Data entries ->
________________________________________
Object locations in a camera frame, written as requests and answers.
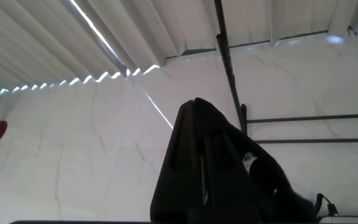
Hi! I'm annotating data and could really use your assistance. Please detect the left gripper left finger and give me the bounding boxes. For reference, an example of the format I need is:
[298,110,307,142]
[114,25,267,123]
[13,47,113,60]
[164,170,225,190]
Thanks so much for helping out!
[150,98,205,223]

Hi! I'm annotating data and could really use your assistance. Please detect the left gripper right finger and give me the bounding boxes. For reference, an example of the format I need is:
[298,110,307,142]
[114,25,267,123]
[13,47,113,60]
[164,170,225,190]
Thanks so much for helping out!
[194,98,261,223]

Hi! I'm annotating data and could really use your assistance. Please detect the black clothes rack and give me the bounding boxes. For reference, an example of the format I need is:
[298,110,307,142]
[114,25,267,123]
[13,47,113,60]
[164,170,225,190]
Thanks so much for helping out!
[213,0,358,144]

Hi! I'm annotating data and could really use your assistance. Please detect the white curtain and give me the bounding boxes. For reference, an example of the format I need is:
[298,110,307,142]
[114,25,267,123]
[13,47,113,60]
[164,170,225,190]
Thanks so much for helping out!
[0,0,358,94]

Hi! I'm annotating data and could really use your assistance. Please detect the black cable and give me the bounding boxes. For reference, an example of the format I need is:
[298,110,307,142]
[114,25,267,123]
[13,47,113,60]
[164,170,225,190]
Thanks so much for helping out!
[313,192,339,218]

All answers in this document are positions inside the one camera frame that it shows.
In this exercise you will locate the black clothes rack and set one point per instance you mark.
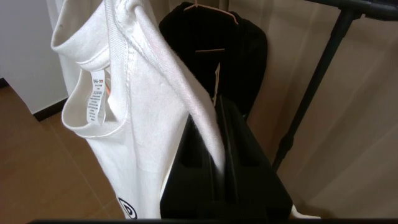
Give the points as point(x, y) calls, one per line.
point(323, 62)

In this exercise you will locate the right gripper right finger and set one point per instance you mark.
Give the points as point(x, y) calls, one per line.
point(255, 186)

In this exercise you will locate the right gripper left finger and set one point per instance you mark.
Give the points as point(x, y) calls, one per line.
point(186, 186)

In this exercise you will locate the white garment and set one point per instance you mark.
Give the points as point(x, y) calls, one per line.
point(146, 124)

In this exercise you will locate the black shorts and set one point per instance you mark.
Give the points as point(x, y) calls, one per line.
point(242, 62)

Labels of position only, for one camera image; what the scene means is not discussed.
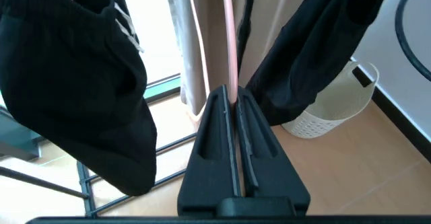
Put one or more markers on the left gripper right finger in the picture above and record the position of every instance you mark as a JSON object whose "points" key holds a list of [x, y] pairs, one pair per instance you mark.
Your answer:
{"points": [[272, 180]]}

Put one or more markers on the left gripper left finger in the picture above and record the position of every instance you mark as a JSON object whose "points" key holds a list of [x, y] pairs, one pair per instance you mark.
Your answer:
{"points": [[208, 180]]}

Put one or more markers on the black garment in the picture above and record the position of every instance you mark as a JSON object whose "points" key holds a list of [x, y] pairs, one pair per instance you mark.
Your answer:
{"points": [[303, 66]]}

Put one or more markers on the pink clothes hanger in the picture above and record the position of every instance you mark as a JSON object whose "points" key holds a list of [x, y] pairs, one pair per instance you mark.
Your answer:
{"points": [[230, 32]]}

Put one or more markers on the white laundry basket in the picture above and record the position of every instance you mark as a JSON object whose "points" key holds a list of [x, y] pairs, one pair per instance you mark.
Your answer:
{"points": [[340, 103]]}

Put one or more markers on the black clothes rack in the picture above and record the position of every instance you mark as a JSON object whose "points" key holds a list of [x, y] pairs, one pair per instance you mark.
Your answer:
{"points": [[85, 190]]}

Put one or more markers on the beige curtain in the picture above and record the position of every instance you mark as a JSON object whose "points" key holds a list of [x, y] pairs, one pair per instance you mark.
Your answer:
{"points": [[212, 32]]}
________________________________________
For every record above, repeat the text exactly and omit any picture.

Object locations in a camera frame, written as requests and answers.
Hi! I'm annotating data and could really use your assistance. Please detect the left gripper left finger and give me the bounding boxes. For reference, an example of the format I need is:
[298,110,307,142]
[114,25,267,123]
[13,47,113,60]
[164,170,225,190]
Thanks so much for helping out!
[150,98,205,223]

Hi! I'm annotating data and could really use your assistance. Please detect the left gripper right finger and give me the bounding boxes. For reference, an example of the format I need is:
[298,110,307,142]
[114,25,267,123]
[13,47,113,60]
[164,170,225,190]
Thanks so much for helping out!
[194,98,261,223]

Hi! I'm annotating data and could really use your assistance. Please detect the black clothes rack and give me the bounding boxes. For reference, an example of the format I need is:
[298,110,307,142]
[114,25,267,123]
[13,47,113,60]
[164,170,225,190]
Thanks so much for helping out!
[213,0,358,144]

Hi! I'm annotating data and could really use your assistance. Please detect the white curtain and give me the bounding boxes. For reference, an example of the format I need is:
[298,110,307,142]
[114,25,267,123]
[13,47,113,60]
[164,170,225,190]
Thanks so much for helping out!
[0,0,358,94]

Hi! I'm annotating data and could really use your assistance. Please detect the black cable and give me the bounding boxes. For reference, an example of the format I need is:
[298,110,307,142]
[114,25,267,123]
[13,47,113,60]
[164,170,225,190]
Thanks so much for helping out!
[313,192,339,218]

All answers in this document are positions inside the one camera frame that it shows.
In this exercise you will locate the black clothes rack and set one point per instance you mark.
Give the points as point(x, y) calls, one per line.
point(323, 62)

In this exercise you will locate the right gripper right finger and set one point per instance you mark.
Give the points as point(x, y) calls, one per line.
point(255, 186)

In this exercise you will locate the right gripper left finger and set one point per instance you mark.
Give the points as point(x, y) calls, one per line.
point(186, 186)

In this exercise you will locate the white garment and set one point per instance you mark.
Give the points as point(x, y) calls, one per line.
point(146, 124)

In this exercise you will locate the black shorts and set one point per instance you mark.
Give the points as point(x, y) calls, one per line.
point(242, 62)

Labels of position only, for one camera image; what the scene means is not discussed.
Put one or more markers on the left gripper right finger in the picture above and record the position of every instance you mark as a JSON object whose "points" key holds a list of [x, y] pairs, one pair per instance you mark.
Your answer:
{"points": [[272, 180]]}

Put one or more markers on the left gripper left finger in the picture above and record the position of every instance you mark as a JSON object whose "points" key holds a list of [x, y] pairs, one pair per instance you mark.
Your answer:
{"points": [[208, 180]]}

Put one or more markers on the black garment in the picture above and record the position of every instance you mark as a JSON object whose "points" key holds a list of [x, y] pairs, one pair per instance you mark.
Your answer:
{"points": [[303, 66]]}

Put one or more markers on the pink clothes hanger in the picture above and record the position of every instance you mark as a JSON object whose "points" key holds a list of [x, y] pairs, one pair per instance you mark.
Your answer:
{"points": [[230, 32]]}

Put one or more markers on the white laundry basket in the picture above and record the position of every instance you mark as a JSON object whose "points" key holds a list of [x, y] pairs, one pair per instance you mark.
Your answer:
{"points": [[340, 103]]}

Put one or more markers on the black clothes rack in the picture above and record the position of every instance you mark as a JSON object whose "points" key holds a list of [x, y] pairs, one pair per instance you mark.
Your answer:
{"points": [[85, 190]]}

Put one or more markers on the beige curtain in the picture above and record the position of every instance you mark as a JSON object whose "points" key holds a list of [x, y] pairs, one pair per instance you mark.
Your answer:
{"points": [[212, 32]]}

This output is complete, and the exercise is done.